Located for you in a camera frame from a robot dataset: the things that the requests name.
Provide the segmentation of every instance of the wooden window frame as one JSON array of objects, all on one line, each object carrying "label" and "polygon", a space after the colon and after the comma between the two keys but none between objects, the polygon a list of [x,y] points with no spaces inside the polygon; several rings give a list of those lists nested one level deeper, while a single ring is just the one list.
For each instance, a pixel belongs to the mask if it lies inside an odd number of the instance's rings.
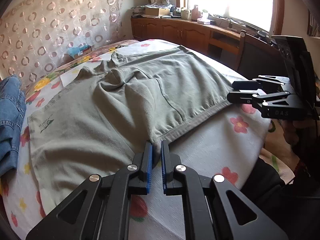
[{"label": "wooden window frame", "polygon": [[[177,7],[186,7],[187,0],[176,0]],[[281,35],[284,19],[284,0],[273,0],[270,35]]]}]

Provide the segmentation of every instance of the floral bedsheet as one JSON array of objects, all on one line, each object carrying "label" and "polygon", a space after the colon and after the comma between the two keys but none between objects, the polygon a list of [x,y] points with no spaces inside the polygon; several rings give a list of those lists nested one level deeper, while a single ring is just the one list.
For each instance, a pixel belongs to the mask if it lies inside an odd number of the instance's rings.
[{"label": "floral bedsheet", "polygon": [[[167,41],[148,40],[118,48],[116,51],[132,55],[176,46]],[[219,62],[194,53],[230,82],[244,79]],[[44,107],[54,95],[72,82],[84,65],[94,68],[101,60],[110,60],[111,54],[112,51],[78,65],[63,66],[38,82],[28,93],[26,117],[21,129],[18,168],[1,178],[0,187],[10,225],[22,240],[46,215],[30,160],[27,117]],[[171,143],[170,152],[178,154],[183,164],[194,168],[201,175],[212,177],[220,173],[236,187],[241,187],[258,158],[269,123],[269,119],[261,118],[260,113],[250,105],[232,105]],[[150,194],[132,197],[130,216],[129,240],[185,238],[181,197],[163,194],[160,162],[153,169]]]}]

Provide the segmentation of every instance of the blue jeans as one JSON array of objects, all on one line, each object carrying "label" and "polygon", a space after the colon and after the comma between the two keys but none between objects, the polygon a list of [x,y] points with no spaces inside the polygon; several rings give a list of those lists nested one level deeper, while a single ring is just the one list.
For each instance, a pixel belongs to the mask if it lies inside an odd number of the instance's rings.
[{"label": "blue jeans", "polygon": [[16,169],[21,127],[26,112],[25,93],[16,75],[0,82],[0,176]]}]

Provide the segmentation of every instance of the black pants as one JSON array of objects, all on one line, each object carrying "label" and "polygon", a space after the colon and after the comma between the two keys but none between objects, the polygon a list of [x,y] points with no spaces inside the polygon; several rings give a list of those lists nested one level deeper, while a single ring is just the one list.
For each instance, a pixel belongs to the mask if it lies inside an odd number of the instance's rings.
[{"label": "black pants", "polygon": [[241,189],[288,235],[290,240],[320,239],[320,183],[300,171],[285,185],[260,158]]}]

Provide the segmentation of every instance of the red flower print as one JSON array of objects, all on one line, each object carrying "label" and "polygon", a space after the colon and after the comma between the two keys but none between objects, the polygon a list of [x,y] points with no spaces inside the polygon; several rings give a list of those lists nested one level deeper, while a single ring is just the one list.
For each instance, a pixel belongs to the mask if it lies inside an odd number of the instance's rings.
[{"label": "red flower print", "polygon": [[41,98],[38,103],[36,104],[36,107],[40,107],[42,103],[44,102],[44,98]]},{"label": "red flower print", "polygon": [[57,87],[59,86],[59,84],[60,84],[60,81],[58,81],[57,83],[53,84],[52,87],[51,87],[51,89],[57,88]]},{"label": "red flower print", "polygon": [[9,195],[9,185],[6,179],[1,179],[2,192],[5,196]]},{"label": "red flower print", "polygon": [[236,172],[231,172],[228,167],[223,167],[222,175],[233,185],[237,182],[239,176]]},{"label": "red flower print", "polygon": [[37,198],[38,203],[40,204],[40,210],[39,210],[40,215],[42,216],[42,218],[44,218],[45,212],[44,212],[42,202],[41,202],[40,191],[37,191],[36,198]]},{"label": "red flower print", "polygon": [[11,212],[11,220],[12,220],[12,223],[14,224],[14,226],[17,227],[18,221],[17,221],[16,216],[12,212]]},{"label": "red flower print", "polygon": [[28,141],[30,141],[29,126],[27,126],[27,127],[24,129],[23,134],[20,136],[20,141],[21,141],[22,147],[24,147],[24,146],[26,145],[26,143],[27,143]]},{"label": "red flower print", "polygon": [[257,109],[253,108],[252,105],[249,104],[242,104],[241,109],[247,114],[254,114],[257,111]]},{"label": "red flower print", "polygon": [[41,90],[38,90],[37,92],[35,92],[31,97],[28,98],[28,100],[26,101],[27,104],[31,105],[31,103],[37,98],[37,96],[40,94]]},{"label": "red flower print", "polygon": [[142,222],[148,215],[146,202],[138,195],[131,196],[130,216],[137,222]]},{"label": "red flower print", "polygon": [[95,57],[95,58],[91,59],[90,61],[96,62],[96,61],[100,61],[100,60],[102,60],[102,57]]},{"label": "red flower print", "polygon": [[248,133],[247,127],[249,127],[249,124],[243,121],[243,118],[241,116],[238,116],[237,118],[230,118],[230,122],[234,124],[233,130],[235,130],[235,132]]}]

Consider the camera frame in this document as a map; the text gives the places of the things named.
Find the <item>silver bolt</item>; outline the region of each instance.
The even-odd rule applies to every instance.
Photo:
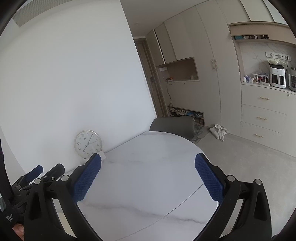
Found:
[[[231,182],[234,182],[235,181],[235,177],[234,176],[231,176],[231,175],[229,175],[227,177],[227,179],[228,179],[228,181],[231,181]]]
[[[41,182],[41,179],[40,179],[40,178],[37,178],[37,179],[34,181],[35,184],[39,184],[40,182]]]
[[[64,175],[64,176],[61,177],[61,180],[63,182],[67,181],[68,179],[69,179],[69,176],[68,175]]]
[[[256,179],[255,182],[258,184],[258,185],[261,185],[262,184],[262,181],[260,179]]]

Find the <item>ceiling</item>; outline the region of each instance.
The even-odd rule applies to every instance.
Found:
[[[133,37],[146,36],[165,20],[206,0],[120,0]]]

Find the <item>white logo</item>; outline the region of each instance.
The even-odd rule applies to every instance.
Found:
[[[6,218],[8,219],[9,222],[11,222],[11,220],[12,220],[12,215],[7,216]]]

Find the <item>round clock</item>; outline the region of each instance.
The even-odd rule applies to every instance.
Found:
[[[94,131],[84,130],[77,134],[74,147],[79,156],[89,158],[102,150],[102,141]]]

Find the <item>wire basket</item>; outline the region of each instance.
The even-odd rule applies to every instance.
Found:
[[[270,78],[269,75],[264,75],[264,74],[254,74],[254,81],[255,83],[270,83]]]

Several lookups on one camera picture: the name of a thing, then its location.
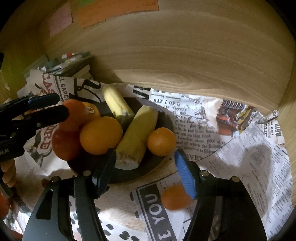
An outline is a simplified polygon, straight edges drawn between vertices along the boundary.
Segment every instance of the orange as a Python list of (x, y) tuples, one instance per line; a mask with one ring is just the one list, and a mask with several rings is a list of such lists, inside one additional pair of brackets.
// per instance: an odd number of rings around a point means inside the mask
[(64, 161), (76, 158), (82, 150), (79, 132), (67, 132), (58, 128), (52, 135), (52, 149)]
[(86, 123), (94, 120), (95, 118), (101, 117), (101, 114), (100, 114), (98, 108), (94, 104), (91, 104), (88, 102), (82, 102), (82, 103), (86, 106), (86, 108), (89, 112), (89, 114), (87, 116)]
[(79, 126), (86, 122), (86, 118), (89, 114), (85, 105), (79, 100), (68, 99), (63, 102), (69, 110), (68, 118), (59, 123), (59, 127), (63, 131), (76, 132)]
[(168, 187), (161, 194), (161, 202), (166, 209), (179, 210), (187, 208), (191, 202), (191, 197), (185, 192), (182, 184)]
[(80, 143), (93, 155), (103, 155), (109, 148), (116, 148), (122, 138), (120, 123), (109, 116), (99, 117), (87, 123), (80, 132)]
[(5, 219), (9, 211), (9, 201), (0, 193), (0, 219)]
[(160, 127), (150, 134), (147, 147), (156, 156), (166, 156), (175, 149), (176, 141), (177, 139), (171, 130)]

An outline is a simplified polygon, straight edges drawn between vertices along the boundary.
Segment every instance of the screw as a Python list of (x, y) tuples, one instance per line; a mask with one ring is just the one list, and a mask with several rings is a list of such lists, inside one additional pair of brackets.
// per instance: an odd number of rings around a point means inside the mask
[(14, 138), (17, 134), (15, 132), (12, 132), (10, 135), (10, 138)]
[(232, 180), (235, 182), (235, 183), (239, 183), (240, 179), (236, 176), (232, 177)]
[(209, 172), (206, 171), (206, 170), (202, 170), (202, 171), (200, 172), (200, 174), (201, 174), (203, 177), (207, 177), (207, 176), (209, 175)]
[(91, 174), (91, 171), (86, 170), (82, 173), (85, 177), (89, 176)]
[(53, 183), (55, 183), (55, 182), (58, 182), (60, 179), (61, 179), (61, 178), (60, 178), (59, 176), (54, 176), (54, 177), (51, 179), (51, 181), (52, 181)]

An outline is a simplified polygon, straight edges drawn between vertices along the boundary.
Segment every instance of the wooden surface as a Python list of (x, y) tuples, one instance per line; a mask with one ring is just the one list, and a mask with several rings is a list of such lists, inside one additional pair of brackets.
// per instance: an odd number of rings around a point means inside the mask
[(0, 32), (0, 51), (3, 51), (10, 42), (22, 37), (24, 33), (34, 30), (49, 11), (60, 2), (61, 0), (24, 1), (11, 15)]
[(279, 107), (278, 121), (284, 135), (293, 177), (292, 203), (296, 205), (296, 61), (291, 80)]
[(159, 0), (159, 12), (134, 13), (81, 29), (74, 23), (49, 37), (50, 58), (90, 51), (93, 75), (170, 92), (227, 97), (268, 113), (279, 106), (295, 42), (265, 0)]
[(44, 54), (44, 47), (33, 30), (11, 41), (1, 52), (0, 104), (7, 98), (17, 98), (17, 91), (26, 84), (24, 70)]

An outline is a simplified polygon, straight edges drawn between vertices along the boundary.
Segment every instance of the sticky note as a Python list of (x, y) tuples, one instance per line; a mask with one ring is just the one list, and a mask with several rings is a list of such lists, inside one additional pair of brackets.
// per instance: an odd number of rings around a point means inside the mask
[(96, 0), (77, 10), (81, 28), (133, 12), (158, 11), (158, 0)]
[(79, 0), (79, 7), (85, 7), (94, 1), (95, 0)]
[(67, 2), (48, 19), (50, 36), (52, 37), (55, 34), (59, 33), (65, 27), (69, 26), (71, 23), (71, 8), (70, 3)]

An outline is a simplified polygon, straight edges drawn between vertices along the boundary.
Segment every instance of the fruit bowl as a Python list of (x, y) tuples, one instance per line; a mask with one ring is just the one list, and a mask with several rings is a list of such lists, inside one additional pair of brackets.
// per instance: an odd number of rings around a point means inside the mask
————————
State the number of lines above that include the word "camera", and write nothing besides that number.

3